Find the line below with "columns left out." and the line with "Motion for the". Output exactly those lines and everything between them, leaving out the pictures.

━━━ Input records ━━━

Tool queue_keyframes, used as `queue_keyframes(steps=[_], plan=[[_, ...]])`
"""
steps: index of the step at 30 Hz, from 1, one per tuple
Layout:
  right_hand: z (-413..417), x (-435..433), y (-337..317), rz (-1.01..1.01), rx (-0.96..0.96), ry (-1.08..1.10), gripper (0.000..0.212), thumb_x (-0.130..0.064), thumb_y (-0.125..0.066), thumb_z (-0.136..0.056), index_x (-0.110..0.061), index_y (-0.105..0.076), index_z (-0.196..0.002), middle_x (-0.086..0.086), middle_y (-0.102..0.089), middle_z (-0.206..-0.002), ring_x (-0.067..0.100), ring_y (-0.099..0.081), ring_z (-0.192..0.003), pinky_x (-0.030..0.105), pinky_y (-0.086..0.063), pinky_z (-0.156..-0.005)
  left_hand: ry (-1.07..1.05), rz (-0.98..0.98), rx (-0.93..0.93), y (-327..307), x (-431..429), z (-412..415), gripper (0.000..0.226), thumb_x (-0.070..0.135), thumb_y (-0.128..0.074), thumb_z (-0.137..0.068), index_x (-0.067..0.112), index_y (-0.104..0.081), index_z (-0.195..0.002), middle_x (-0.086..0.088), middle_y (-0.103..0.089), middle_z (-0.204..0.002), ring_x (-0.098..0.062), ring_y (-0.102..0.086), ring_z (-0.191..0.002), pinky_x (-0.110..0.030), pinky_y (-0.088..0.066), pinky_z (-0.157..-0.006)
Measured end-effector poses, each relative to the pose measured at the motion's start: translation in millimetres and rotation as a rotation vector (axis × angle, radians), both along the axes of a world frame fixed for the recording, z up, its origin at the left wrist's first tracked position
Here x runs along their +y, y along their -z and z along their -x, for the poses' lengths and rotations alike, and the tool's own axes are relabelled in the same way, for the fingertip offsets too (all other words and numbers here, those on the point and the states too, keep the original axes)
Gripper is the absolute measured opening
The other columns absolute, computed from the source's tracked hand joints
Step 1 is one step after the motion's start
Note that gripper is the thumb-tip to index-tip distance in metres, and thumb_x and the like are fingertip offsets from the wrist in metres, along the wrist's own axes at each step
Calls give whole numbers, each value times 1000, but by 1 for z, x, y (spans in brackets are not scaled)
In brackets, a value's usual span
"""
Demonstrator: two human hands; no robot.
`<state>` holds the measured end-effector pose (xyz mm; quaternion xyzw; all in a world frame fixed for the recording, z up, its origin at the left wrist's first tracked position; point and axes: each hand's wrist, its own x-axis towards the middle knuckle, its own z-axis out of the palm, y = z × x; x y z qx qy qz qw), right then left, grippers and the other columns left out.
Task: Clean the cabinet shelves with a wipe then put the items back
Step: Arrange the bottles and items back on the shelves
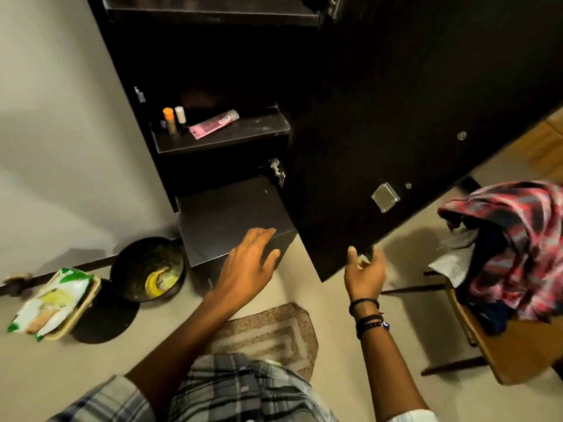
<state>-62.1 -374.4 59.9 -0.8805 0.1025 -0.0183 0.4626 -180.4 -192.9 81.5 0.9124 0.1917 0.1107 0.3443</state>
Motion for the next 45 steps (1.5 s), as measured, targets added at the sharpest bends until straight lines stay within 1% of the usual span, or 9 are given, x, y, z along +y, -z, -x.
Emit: queue_keyframes(steps=[4,8,15,17,21,25,29,36,45], plan=[[27,4,3,74,-132,-88,23,-31,-57,-92,-8,-61,-95,3,-63,-81,27,-63,-77,35,-51,-67,-94,50,-65,-3,4,13,39,36,-56,-92,21,-54,-128,5,-54,-128,-5,-60,-94,-17,-42,-79],[47,19,3,144,-171,-246,26,-31,-60,-90,-9,-56,-78,3,-56,-63,24,-52,-58,25,-32,-47,-171,85,-146,-10,13,18,36,39,-58,-90,23,-58,-122,7,-57,-121,-4,-63,-82,-29,-56,-77],[66,54,1,245,-266,-509,26,-33,-69,-84,-10,-61,-75,2,-64,-63,11,-50,-54,7,-25,-48,-238,109,-186,-8,42,22,37,46,-55,-89,28,-57,-122,10,-57,-119,-1,-61,-81,-34,-58,-73],[70,69,-1,267,-291,-570,27,-35,-69,-84,-12,-61,-73,-1,-61,-59,11,-48,-51,9,-25,-46,-246,122,-191,-5,54,24,37,45,-54,-90,28,-57,-122,9,-57,-119,0,-60,-82,-35,-58,-73],[78,106,10,272,-307,-672,38,-52,-57,-86,-16,-61,-77,0,-65,-65,16,-60,-56,26,-44,-49,-224,140,-203,2,85,32,38,40,-56,-90,24,-56,-124,5,-58,-120,-2,-61,-83,-32,-58,-70],[85,160,15,267,-340,-676,41,-55,-58,-83,-16,-56,-71,0,-61,-60,16,-56,-53,20,-36,-47,-227,132,-171,7,133,48,38,40,-56,-91,24,-55,-125,5,-59,-122,-7,-65,-83,-34,-58,-71],[92,218,14,297,-368,-660,39,-50,-64,-81,-14,-54,-69,2,-59,-54,19,-54,-48,29,-37,-44,-244,110,-124,11,191,63,39,43,-56,-89,27,-53,-125,8,-60,-118,-8,-65,-82,-33,-56,-74],[95,289,8,403,-365,-636,40,-37,-71,-80,-9,-51,-61,8,-55,-47,28,-56,-45,16,-19,-40,-243,106,-57,13,273,93,45,43,-55,-90,26,-50,-131,6,-61,-119,-12,-65,-86,-35,-52,-82],[88,339,4,452,-298,-629,47,-44,-63,-86,-12,-43,-56,4,-44,-46,27,-51,-44,24,-27,-45,-228,106,44,30,315,102,49,41,-53,-91,25,-43,-136,3,-56,-128,-18,-62,-101,-37,-48,-90]])
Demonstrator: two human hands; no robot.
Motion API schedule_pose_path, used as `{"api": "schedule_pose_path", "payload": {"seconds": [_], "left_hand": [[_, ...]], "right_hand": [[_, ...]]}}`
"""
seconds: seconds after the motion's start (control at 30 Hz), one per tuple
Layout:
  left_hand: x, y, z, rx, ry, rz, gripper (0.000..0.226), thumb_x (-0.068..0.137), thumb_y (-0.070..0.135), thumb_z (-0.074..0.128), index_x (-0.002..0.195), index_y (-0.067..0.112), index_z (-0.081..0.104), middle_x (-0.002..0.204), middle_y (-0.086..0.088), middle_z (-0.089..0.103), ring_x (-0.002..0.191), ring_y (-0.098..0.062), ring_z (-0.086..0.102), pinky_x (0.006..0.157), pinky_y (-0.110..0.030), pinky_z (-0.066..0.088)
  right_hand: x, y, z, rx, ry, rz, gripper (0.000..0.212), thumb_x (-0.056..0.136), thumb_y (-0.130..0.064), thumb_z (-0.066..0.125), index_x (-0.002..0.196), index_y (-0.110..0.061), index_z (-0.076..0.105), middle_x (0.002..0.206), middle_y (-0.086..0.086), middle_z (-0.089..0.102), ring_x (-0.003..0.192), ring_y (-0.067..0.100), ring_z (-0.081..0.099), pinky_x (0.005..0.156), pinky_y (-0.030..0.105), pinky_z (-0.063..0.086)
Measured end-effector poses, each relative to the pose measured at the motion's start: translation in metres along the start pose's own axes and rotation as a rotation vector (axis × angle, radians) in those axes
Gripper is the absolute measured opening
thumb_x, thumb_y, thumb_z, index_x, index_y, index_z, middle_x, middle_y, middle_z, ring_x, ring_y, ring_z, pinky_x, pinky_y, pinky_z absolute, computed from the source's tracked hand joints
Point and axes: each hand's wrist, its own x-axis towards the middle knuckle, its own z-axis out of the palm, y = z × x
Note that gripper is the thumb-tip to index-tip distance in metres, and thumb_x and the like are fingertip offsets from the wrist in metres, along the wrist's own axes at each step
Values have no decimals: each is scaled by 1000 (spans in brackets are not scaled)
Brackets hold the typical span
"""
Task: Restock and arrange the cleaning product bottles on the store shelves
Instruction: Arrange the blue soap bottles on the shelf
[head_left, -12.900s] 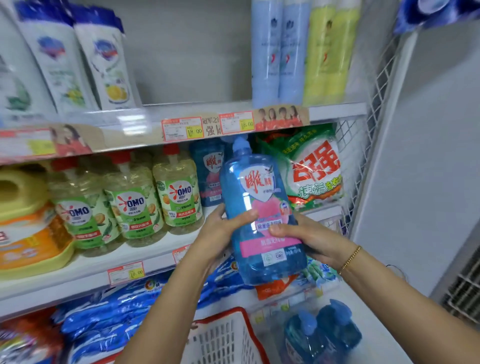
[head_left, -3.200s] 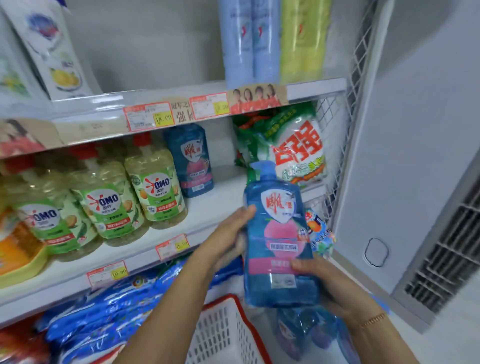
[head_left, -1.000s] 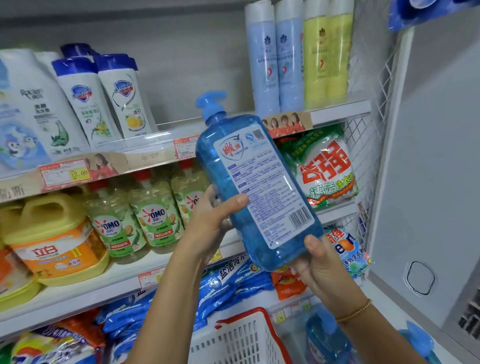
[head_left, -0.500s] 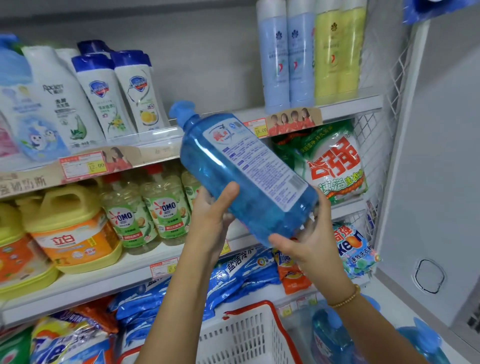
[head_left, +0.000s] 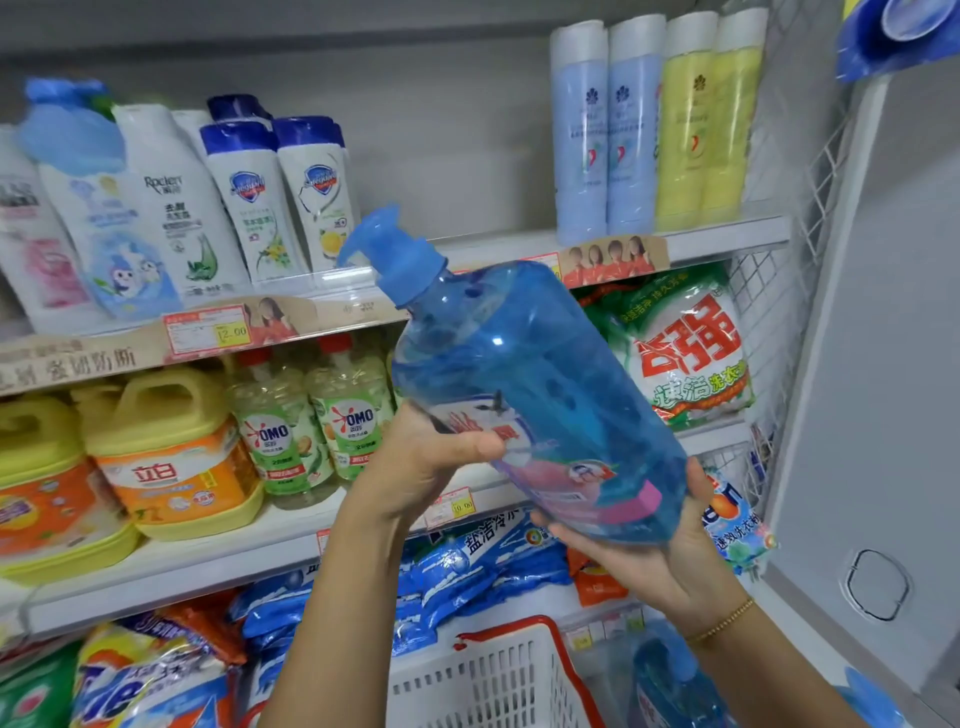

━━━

- _Output for this exercise_
`<state>` holds the measured end-effector pose (xyz mm; quaternion xyzw; all in a world frame fixed for the recording, z up, its origin at the left wrist's first tracked position; point and axes: each hand's wrist, its own x-axis towards the middle knuckle, its own z-axis out of the palm, y = z × x; x y z qx qy qz qw), right then left, grippers and the other columns left out.
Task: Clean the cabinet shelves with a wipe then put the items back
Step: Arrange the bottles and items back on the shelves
<state>-62.1 -374.4 59.9 -0.8805 0.1025 -0.0183 0.4626 -180.4 -192.9 81.5 0.9124 0.1917 0.1107 0.3443</state>
Motion for the next 45 steps (1.5 s), as measured, targets added at the sharpest bends until straight lines stay within 1% of the usual span, or 9 are given, x, y, z along +y, -z, -x.

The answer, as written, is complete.